> **EXERCISE DIRECTIONS**
Please copy the material under this line exactly, keeping every line.

★ ★ ★ ★

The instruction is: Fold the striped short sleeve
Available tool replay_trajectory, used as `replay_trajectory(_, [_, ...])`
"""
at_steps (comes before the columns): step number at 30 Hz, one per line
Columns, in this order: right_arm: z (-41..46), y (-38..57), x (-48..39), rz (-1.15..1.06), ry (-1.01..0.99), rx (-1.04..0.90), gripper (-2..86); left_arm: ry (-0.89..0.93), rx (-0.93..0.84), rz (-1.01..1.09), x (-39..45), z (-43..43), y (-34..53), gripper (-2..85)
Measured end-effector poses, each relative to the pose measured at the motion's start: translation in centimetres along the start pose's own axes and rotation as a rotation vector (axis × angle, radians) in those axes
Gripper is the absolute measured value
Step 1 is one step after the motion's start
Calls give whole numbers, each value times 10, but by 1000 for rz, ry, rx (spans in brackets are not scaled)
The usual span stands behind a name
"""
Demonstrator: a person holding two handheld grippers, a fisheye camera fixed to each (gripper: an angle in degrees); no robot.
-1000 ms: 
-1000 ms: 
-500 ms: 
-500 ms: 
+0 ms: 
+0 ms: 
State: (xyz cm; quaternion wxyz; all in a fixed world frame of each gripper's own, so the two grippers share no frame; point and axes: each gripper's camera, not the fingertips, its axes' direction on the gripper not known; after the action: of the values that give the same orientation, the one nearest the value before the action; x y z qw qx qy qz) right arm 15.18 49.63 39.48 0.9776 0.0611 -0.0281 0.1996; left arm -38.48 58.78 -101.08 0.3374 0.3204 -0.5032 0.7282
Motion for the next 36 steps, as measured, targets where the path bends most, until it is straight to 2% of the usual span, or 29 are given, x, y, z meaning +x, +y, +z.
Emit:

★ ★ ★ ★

> **FINISHED TASK**
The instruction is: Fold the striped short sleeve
Available tool replay_trajectory, used as `replay_trajectory(_, [_, ...])`
"""
at_steps (comes before the columns): step number at 30 Hz, one per line
Columns, in this order: right_arm: z (-41..46), y (-38..57), x (-48..39), rz (-1.15..1.06), ry (-1.01..0.99), rx (-1.04..0.90), gripper (-2..86); left_arm: ry (-0.89..0.93), rx (-0.93..0.84), rz (-1.01..1.09), x (-39..45), z (-43..43), y (-34..53), gripper (-2..85)
Measured end-effector poses, each relative to the pose measured at the motion's start: translation in centimetres along the start pose's own axes and rotation as a rotation vector (axis × angle, radians) in those axes
Gripper is the absolute measured value
Step 1 is one step after the motion's start
Calls give whole numbers, each value times 10, but by 1000 for rz, ry, rx (spans in brackets are not scaled)
The usual span stands behind a name
"""
Demonstrator: a person holding two handheld grippers, a fisheye camera fixed to each (gripper: an angle in degrees); no robot.
-1000 ms: 
-1000 ms: 
-500 ms: 
-500 ms: 
+0 ms: 
+0 ms: 
State: (xyz cm; quaternion wxyz; all in a fixed world frame of each gripper's own, so the two grippers share no frame; point and axes: each gripper's camera, not the fingertips, its axes' direction on the gripper not known; after the action: of the values that give the same orientation, the one nearest the value before the action; x y z qw qx qy qz) right arm 15.18 49.63 39.48 0.9776 0.0611 -0.0281 0.1996; left arm -38.48 58.78 -101.08 0.3374 0.3204 -0.5032 0.7282
Motion for the next 36 steps, as measured, targets where the path bends most, until it is straight to 2% of the usual span, or 29 are given, x, y, z meaning +x, +y, +z.
Emit:

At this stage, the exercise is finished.